Burada dikkat edilmesi gereken bir konu, güvenliğinizi sağlayan korumalarınızın gereğinden fazla "korumacı bir yaklaşımla" yürümenizi bile engelleyecek bir tutum sergilememesi. Yani güvenlik yazılımlarının kaş yapalım derken göz çıkartarak, makinenizi İnternet’te sörf yapmak yerine İnternet’te süründürmemesi.
CasuslarI Küçümsemeyİn
Günümüzün en ciddi sanal tehlikeleri arasında, genellikle göz ardı edilen casus yazılımlar, yani "spyware" tehlikesi bulunuyor. Bunlardan korunmak, bilgisayar virüslerinden korunmaktan çok daha fazla önemli ve gerekli. Zira bilgisayar virüsleri adından da belli olduğu gibi, bilgisayara zarar verebiliyor ve siz bilgisayarınızı kapattığınızda bilgisayarı yeniden açana kadar da canınızı pek sıkamıyorlar.
Oysa, tuş kombinasyonlarını tespit etmek, şifre kırmak gibi misyonlara sahip casus yazılımlar, bilgisayarınıza girip görevlerini yerine getirdiğinde; siz değil bilgisayarı kapatmak, bir daha bilgisayar görmeyeceğinize yemin bile etseniz; banka hesabınızı boşaltarak, tanıdıklarınızı çeşitli şekillerde dolandırarak hayatınızı doğrudan ve ciddi anlamda etkileyebiliyorlar.

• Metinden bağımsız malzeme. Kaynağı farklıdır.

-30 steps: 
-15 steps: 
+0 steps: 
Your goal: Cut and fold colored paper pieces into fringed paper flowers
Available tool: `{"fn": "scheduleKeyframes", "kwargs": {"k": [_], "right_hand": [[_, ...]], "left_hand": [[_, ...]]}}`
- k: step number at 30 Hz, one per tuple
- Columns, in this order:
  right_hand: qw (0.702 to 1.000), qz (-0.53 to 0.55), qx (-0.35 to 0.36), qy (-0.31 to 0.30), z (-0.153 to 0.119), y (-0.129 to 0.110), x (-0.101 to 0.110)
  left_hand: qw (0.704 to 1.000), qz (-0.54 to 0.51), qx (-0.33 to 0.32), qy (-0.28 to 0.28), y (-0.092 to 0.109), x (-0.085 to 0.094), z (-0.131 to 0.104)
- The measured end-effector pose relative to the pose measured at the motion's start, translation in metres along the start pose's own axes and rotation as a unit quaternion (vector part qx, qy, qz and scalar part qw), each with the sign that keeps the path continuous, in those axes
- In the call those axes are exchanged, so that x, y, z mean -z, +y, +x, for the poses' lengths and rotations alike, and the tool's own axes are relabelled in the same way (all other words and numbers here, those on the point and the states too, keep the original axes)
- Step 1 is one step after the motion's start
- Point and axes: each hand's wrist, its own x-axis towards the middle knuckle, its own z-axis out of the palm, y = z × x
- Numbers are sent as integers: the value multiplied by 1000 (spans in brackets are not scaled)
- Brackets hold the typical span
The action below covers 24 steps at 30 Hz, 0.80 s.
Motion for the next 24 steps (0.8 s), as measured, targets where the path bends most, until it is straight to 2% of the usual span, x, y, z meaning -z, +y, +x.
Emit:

Şimdi başa döner ve İnternet’in rahatlığını bu açıdan ele alırsak; yani zaman ve mekanla sınırsızlığını düşünürsek, aynı şey kötü niyetli dahiler için de geçerli. Onlar için oturdukları yerden suç işlemek ve haksız fayda elde etmeye çalışmak, sokağa çıkıp banka soymaya yeltenmekten daha rahat ve güvenli. Yani siz siz olun, İnternet’te özellikle casus önleyici yazılımınız olmadan dolaşmayın. Bankaya yine sokakta paraları sallaya sallaya gidebilirsiniz. Bir terslik olursa imdat diye bağırırsınız, belki vicdanlı birileri yardımınıza koşar. Ama emin olun, İnternet’te çığlığınızı kimseler duymaz.